-- Goal of the exercise --
Reproduce the data exactly. Omit no record.

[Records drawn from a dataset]
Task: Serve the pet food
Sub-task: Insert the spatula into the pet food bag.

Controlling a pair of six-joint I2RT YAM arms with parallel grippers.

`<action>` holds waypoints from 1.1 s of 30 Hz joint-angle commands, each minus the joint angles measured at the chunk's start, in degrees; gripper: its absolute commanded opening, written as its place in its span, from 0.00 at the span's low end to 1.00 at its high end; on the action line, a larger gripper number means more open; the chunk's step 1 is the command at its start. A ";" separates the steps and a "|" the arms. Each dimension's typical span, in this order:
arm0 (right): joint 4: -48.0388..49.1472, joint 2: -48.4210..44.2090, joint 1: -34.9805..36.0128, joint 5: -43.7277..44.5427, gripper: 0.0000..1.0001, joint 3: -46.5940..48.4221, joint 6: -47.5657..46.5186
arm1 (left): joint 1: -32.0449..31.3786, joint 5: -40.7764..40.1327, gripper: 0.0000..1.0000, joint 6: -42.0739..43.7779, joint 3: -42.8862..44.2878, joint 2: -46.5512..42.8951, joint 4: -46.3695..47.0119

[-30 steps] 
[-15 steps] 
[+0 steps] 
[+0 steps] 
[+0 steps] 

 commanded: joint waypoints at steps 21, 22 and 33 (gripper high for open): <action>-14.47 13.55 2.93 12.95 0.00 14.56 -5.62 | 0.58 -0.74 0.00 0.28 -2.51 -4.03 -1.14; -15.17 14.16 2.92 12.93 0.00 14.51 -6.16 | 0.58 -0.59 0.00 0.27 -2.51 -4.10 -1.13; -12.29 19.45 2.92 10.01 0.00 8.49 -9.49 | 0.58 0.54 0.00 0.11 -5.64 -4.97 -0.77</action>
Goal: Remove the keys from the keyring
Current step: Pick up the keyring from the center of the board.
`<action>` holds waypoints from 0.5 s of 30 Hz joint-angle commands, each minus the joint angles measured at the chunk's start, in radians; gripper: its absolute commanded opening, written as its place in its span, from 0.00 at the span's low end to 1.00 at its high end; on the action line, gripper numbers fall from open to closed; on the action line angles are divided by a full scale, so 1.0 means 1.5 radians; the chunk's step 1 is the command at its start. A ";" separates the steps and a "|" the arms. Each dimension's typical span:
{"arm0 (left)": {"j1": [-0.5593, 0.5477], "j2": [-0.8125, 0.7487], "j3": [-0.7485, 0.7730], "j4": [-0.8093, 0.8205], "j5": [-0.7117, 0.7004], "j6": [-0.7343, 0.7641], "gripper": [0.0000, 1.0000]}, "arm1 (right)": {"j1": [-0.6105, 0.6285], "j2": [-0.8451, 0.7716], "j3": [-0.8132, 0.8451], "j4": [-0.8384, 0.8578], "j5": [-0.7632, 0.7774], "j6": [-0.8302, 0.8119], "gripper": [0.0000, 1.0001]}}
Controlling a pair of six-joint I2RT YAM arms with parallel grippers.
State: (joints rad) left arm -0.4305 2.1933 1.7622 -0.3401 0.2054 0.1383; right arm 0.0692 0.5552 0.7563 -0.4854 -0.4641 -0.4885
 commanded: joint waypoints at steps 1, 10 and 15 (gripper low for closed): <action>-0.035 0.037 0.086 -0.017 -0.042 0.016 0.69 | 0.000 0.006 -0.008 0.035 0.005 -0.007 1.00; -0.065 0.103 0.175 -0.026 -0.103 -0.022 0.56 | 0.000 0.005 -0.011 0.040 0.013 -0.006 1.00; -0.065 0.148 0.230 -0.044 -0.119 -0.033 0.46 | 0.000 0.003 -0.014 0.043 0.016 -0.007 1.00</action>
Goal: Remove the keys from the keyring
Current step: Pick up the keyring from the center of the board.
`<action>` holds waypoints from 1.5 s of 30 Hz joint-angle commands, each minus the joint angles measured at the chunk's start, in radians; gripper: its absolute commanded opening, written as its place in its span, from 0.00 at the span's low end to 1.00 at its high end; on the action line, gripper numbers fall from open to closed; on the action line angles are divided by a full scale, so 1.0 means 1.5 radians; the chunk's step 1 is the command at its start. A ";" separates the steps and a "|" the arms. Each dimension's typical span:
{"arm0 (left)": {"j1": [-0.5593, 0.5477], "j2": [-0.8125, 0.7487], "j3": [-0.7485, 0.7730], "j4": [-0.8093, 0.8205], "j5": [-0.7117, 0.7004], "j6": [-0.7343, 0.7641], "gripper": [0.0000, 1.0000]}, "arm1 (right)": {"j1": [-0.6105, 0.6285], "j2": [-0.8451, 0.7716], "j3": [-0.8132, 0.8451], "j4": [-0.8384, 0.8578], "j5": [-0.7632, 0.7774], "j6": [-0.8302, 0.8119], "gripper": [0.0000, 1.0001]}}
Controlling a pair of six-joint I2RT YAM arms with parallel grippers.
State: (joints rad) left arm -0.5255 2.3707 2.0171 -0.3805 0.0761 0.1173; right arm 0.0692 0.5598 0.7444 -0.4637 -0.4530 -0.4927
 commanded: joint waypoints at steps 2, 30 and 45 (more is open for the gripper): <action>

-- Solution --
Task: Serve the pet food
Sub-task: Insert the spatula into the pet food bag.

Controlling a pair of six-joint I2RT YAM arms with parallel grippers.

`<action>` holds waypoints from 1.1 s of 30 Hz joint-angle commands, each minus the joint angles measured at the chunk's start, in degrees; gripper: its absolute commanded opening, written as its place in its span, from 0.00 at the span's low end to 1.00 at its high end; on the action line, a larger gripper number means more open; the chunk's step 1 is the command at its start. A ";" separates the steps and a "|" the arms. Each dimension's typical span, in this order:
arm0 (right): joint 4: -48.0388..49.1472, joint 2: -48.4210..44.2090, joint 1: -34.9805..36.0128, joint 5: -43.7277..44.5427, gripper: 0.0000..1.0001, joint 3: -46.5940..48.4221, joint 6: -47.5657..46.5186
arm1 (left): joint 1: -32.0449..31.3786, joint 5: -40.7764..40.1327, gripper: 0.0000..1.0000, joint 6: -42.0739..43.7779, joint 3: -42.8862..44.2878, joint 2: -46.5512..42.8951, joint 4: -46.3695..47.0119

[-30 steps] 
[-15 steps] 
[+0 steps] 
[+0 steps] 
[+0 steps] 

 commanded: joint waypoints at steps 21, 22 and 33 (gripper high for open): <action>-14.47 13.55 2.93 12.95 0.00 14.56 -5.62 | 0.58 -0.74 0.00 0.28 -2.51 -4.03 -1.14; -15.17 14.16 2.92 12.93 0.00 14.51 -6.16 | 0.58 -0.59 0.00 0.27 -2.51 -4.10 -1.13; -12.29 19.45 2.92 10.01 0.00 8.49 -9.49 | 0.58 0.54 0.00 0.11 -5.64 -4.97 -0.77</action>
Goal: Remove the keys from the keyring
Current step: Pick up the keyring from the center of the board.
`<action>` holds waypoints from 0.5 s of 30 Hz joint-angle commands, each minus the joint angles measured at the chunk's start, in radians; gripper: its absolute commanded opening, written as its place in its span, from 0.00 at the span's low end to 1.00 at its high end; on the action line, gripper numbers fall from open to closed; on the action line angles are divided by a full scale, so 1.0 means 1.5 radians; the chunk's step 1 is the command at its start. A ";" separates the steps and a "|" the arms. Each dimension's typical span:
{"arm0 (left)": {"j1": [-0.5593, 0.5477], "j2": [-0.8125, 0.7487], "j3": [-0.7485, 0.7730], "j4": [-0.8093, 0.8205], "j5": [-0.7117, 0.7004], "j6": [-0.7343, 0.7641], "gripper": [0.0000, 1.0000]}, "arm1 (right)": {"j1": [-0.6105, 0.6285], "j2": [-0.8451, 0.7716], "j3": [-0.8132, 0.8451], "j4": [-0.8384, 0.8578], "j5": [-0.7632, 0.7774], "j6": [-0.8302, 0.8119], "gripper": [0.0000, 1.0001]}}
Controlling a pair of six-joint I2RT YAM arms with parallel grippers.
State: (joints rad) left arm -0.4305 2.1933 1.7622 -0.3401 0.2054 0.1383; right arm 0.0692 0.5552 0.7563 -0.4854 -0.4641 -0.4885
 commanded: joint waypoints at steps 1, 10 and 15 (gripper low for closed): <action>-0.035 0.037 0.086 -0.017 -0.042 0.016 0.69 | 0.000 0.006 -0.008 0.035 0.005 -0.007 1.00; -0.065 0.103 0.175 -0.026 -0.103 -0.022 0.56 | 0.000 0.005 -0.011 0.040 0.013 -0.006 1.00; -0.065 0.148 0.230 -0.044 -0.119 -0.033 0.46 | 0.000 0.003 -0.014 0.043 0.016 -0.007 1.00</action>
Goal: Remove the keys from the keyring
Current step: Pick up the keyring from the center of the board.
`<action>` holds waypoints from 1.5 s of 30 Hz joint-angle commands, each minus the joint angles measured at the chunk's start, in radians; gripper: its absolute commanded opening, written as its place in its span, from 0.00 at the span's low end to 1.00 at its high end; on the action line, gripper numbers fall from open to closed; on the action line angles are divided by a full scale, so 1.0 means 1.5 radians; the chunk's step 1 is the command at its start. A ";" separates the steps and a "|" the arms. Each dimension's typical span:
{"arm0 (left)": {"j1": [-0.5593, 0.5477], "j2": [-0.8125, 0.7487], "j3": [-0.7485, 0.7730], "j4": [-0.8093, 0.8205], "j5": [-0.7117, 0.7004], "j6": [-0.7343, 0.7641], "gripper": [0.0000, 1.0000]}, "arm1 (right)": {"j1": [-0.6105, 0.6285], "j2": [-0.8451, 0.7716], "j3": [-0.8132, 0.8451], "j4": [-0.8384, 0.8578], "j5": [-0.7632, 0.7774], "j6": [-0.8302, 0.8119], "gripper": [0.0000, 1.0001]}}
Controlling a pair of six-joint I2RT YAM arms with parallel grippers.
State: (joints rad) left arm -0.5255 2.3707 2.0171 -0.3805 0.0761 0.1173; right arm 0.0692 0.5598 0.7444 -0.4637 -0.4530 -0.4927
 commanded: joint waypoints at steps 2, 30 and 45 (more is open for the gripper): <action>

The complete output has now been given.